Euclidean distance between two vectors is the straight-line distance from one vector point to another. In vector search, it is one way to measure how close a query vector is to stored vectors.
If two vectors have a small Euclidean distance, they are close in vector space. If they have a large Euclidean distance, they are farther apart. In search systems that use this metric, closer vectors are usually treated as more similar.
Simple Definition
Euclidean distance is the direct distance between two points.
In two dimensions, it is the straight line between two points on a graph. In three dimensions, it is the straight line between two points in 3D space. In vector databases, the same idea applies to vectors with hundreds or thousands of dimensions.
Euclidean distance is also commonly called L2 distance.

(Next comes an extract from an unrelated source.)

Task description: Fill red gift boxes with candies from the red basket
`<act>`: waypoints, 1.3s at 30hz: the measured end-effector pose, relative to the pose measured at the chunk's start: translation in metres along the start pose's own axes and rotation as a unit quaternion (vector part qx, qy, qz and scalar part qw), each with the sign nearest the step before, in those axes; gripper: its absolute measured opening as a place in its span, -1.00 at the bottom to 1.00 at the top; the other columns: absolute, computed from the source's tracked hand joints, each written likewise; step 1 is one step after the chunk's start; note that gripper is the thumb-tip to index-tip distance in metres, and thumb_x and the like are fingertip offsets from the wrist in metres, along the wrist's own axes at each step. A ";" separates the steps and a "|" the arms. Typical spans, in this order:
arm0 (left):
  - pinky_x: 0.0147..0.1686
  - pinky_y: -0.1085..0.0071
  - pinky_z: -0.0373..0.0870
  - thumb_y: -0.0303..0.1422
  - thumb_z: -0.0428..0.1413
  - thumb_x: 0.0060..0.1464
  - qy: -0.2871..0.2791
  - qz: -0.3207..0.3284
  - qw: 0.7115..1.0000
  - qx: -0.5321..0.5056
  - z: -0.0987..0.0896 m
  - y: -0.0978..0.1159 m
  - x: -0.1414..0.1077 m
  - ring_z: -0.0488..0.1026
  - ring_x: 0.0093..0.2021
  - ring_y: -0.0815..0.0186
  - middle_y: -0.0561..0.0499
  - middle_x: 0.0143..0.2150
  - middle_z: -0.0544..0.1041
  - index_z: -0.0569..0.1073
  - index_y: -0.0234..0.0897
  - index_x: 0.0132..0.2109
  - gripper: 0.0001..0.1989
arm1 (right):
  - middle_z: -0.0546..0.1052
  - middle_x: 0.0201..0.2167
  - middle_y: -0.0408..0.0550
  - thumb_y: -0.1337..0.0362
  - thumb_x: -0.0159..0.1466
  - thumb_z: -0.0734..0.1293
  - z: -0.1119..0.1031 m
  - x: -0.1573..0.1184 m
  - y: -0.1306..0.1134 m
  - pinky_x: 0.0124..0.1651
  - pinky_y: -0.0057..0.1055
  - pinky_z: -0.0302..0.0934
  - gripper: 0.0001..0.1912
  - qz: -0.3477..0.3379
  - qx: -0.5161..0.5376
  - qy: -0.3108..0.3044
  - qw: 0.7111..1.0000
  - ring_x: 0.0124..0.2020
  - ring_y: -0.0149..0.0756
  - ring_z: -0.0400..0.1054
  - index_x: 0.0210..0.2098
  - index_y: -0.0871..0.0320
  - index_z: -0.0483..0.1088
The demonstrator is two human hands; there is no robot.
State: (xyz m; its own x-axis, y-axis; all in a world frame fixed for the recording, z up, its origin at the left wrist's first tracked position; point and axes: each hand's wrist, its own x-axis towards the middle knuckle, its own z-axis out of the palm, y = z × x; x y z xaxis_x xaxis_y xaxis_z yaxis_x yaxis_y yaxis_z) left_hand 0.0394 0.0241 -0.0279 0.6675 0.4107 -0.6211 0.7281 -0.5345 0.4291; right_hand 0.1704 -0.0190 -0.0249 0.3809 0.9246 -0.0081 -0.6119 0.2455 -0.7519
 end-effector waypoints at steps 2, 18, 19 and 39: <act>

Why Vectors Can Have Distance
A vector is a list of numbers. You can think of those numbers as coordinates.
For example:
A = [2, 3]
B = [5, 7]
In two dimensions, A is the point at 2, 3, and B is the point at 5, 7. The Euclidean distance is the straight-line distance between those points.
Embeddings work the same way, except the vectors may have many more dimensions.
The Basic Formula
For two vectors A and B, Euclidean distance is:
sqrt((A1 - B1)^2 + (A2 - B2)^2 + ... + (An - Bn)^2)
In plain language:
- subtract matching components
- square each difference
- add the squared differences
- take the square root
The result is the straight-line distance between the two vectors.
Step-by-Step Example
Use the two vectors:
A = [2, 3]
B = [5, 7]
Subtract matching components:
2 - 5 = -3
3 - 7 = -4
Square the differences:
(-3)^2 = 9
(-4)^2 = 16
Add them:
9 + 16 = 25
Take the square root:
sqrt(25) = 5
The Euclidean distance between [2, 3] and [5, 7] is 5.
What the Distance Means
Euclidean distance is a distance value, so lower means closer.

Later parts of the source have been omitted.